Only the lines from the one containing "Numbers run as" through the one containing "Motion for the" should be printed, exactly as they appear below, with both ends included.
[Opening COLLECTED MATERIAL section]
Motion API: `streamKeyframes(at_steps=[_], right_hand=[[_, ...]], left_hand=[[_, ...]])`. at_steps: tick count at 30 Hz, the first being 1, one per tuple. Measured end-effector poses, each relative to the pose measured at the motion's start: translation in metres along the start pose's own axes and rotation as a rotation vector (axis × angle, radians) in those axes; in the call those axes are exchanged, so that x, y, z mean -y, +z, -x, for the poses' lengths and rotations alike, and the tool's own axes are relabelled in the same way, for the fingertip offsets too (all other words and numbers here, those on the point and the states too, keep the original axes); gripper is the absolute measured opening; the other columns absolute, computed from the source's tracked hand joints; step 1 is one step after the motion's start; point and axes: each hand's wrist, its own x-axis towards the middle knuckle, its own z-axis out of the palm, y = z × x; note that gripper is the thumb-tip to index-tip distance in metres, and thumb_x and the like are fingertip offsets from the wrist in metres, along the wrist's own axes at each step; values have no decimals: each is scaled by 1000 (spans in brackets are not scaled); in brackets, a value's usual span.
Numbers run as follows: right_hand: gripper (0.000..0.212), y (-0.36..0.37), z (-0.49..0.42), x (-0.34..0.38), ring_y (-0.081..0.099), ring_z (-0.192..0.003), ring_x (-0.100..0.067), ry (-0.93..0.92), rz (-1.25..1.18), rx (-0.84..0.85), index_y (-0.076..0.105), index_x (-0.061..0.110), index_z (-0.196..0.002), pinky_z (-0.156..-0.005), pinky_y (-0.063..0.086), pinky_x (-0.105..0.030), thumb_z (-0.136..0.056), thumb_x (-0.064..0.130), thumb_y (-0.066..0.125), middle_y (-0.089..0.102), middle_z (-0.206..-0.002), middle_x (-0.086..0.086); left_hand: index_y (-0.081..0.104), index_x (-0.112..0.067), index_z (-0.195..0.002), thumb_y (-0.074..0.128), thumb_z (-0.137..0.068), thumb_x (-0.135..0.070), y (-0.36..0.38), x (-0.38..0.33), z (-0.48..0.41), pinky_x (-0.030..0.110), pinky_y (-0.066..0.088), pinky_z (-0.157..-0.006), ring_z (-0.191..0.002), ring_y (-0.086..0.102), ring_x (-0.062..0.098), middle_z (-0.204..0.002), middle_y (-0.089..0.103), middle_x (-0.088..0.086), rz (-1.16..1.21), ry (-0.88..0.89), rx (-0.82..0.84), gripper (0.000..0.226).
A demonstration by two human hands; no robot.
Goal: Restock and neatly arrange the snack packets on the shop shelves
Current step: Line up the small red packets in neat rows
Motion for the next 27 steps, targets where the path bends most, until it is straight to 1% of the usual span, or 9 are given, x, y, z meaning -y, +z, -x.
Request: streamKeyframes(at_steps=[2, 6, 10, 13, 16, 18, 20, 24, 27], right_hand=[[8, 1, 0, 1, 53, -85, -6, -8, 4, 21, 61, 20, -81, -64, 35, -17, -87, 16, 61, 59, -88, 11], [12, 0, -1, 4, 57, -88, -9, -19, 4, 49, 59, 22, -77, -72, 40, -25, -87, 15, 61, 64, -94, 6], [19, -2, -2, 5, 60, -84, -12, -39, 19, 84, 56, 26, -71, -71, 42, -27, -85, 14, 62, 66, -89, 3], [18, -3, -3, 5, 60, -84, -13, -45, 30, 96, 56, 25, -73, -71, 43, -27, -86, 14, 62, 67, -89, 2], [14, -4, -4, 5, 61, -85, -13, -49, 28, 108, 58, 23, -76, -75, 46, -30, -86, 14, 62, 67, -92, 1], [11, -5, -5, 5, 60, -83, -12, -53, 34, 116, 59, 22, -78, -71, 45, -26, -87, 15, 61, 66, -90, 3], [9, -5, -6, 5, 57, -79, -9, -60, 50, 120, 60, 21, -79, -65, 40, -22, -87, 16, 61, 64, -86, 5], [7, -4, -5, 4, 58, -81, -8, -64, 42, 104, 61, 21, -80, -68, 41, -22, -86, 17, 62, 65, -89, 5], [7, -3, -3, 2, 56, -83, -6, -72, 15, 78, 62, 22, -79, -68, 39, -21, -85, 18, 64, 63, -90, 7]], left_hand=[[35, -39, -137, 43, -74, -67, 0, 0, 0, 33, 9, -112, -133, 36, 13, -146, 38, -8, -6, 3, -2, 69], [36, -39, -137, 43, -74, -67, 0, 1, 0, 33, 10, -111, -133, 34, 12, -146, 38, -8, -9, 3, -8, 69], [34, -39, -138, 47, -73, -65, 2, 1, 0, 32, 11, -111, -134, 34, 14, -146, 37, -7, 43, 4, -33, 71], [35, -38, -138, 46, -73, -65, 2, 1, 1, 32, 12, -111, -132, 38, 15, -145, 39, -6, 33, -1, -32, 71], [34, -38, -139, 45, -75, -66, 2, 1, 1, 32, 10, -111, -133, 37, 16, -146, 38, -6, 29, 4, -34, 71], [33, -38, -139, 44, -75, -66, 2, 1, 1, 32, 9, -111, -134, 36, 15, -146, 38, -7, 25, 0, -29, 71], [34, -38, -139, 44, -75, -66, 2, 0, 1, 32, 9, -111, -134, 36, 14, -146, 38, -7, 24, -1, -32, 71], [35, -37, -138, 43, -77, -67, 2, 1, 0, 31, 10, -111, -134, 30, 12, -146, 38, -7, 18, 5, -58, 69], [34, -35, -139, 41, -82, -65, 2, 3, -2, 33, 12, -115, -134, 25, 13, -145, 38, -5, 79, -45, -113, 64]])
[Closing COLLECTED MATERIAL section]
RESULT:
Numbers run as follows: right_hand: gripper (0.000..0.212), y (-0.36..0.37), z (-0.49..0.42), x (-0.34..0.38), ring_y (-0.081..0.099), ring_z (-0.192..0.003), ring_x (-0.100..0.067), ry (-0.93..0.92), rz (-1.25..1.18), rx (-0.84..0.85), index_y (-0.076..0.105), index_x (-0.061..0.110), index_z (-0.196..0.002), pinky_z (-0.156..-0.005), pinky_y (-0.063..0.086), pinky_x (-0.105..0.030), thumb_z (-0.136..0.056), thumb_x (-0.064..0.130), thumb_y (-0.066..0.125), middle_y (-0.089..0.102), middle_z (-0.206..-0.002), middle_x (-0.086..0.086); left_hand: index_y (-0.081..0.104), index_x (-0.112..0.067), index_z (-0.195..0.002), thumb_y (-0.074..0.128), thumb_z (-0.137..0.068), thumb_x (-0.135..0.070), y (-0.36..0.38), x (-0.38..0.33), z (-0.48..0.41), pinky_x (-0.030..0.110), pinky_y (-0.066..0.088), pinky_z (-0.157..-0.006), ring_z (-0.191..0.002), ring_y (-0.086..0.102), ring_x (-0.062..0.098), middle_z (-0.204..0.002), middle_y (-0.089..0.103), middle_x (-0.088..0.086), rz (-1.16..1.21), ry (-0.88..0.89), rx (-0.82..0.84), gripper (0.000..0.226).
A demonstration by two human hands; no robot.
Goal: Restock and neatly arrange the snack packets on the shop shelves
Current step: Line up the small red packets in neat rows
Motion for the next 27 steps, targets where the path bends most, until it is straight to 1% of the usual span, or 9 are given, x, y, z meaning -y, +z, -x.

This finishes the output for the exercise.